Although the odd behaviour I am asking about is not a show stopper I would rather understand it before proceeding.
Edit: From comment, the arm tech ref gives instruction timings. I have added them to the assembly. But its still only a total of 9 cycles rather than the 12 I expect. Is the jump a cycle itself?
TIA, Pete
Think I have to give this one to ElderBug although Dwelch raised some points which might also be very relevant so thanks to all. Going from this I will try using unrolled assembly to toggle the pins which are 20ns apart in their changes and then return back to C for the longer waits, and ADC conversion, then back to assembly to repeat the process, keeping an eye on the assembly output from gcc to get a rough idea of whether my timings look OK. BTW Elder the modified wait_cycles function does work as expected as you said. Thanks again.
First, doing a spin-wait loop in C is a bad idea. Here I can see that you compiled with -O0 (no optimizations), and your wait will be much shorter if you enable optimizations (EDIT: Actually maybe the unoptimized code you posted just results from the volatile, but it doesn't really matter). C wait loops are not reliable. I maintained a program that relied on a function like that, and each time we had to change a compiler flag, the timings were messed (fortunately, there was a buzzer that went out of tune as a result, reminding us to change the wait loop).
About why you don't see 1 instruction per cycle, it is because some instructions don't take 1 cycle.
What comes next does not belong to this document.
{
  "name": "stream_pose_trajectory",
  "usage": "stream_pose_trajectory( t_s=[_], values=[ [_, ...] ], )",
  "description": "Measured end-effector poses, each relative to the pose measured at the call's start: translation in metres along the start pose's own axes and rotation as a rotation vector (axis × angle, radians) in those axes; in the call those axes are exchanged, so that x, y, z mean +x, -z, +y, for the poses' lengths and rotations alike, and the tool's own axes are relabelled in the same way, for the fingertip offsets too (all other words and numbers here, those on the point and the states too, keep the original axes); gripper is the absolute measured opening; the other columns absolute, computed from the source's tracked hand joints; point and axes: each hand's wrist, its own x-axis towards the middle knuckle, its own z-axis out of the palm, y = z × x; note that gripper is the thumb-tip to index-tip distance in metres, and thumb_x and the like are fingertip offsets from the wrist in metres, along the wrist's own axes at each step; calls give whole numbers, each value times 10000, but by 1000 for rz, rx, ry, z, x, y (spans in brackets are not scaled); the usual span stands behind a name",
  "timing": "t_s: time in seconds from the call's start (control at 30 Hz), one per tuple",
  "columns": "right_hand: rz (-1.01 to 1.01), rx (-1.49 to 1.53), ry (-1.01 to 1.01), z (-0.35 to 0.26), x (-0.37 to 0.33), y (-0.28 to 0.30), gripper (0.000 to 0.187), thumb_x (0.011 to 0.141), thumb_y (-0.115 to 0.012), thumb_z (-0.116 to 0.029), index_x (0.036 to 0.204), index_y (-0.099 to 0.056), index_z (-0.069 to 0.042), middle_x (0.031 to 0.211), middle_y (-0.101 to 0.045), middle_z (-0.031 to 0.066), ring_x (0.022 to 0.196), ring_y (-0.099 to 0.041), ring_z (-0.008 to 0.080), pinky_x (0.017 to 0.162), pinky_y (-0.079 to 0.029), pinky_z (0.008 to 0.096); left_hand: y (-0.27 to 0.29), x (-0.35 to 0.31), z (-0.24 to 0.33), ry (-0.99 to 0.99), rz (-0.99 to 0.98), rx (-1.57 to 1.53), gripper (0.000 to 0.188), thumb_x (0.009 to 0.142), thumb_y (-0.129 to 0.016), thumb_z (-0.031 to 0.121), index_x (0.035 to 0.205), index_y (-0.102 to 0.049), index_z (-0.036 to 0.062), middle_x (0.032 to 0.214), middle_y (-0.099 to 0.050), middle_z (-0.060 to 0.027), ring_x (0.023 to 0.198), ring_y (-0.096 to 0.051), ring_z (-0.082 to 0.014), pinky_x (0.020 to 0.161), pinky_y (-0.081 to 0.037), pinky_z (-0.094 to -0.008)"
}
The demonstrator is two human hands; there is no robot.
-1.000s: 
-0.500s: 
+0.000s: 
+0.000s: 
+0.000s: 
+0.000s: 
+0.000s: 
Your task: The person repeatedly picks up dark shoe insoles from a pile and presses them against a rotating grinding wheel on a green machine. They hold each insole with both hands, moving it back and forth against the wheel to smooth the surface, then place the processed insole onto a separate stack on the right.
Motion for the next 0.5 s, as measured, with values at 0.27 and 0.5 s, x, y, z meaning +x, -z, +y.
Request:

For example, bne can take additional cycles if the branch is taken. The problem is that you can have less deterministic factors, like bus usage. Accessing the RAM means using the bus, that can be busy fetching data from ROM or in use by a DMA. This means instructions like STR and LDR may be delayed. On your example, you have a STR followed by a LDR on the same location (typical of -O0); if the MCU doesn't have store-to-load forwarding, you can have a delay.
What I do for timings is using a hardware timer for delay above 1µs, and a hard-coded assembly loop for the really short delays.
For the hardware timer, you just have to setup a timer at a fixed frequency (with period < 1µs if you want delay accurate at 1µs), and use some simple code like that :
void wait_us( uint32_t us ) {
uint32_t mark = GET_TIMER();
us *= TIMER_FREQ/1000000;
while( us > GET_TIMER() - mark );
}
You can even use mark as a parameter to set it before some task, and use the function to wait for the remaining time after. Example :
uint32_t mark = GET_TIMER();
some_task();
wait_us( mark, 200 );
For the assembly wait, I use this one for ARM Cortex-M4 (close to yours) :
#define CYCLES_PER_LOOP 3
inline void wait_cycles( uint32_t n ) {
uint32_t l = n/CYCLES_PER_LOOP;
asm volatile( "0:" "SUBS %[count], 1;" "BNE 0b;" :[count]"+r"(l) );
}
This is very short, precise, and won't be affected by compiler flags nor bus load.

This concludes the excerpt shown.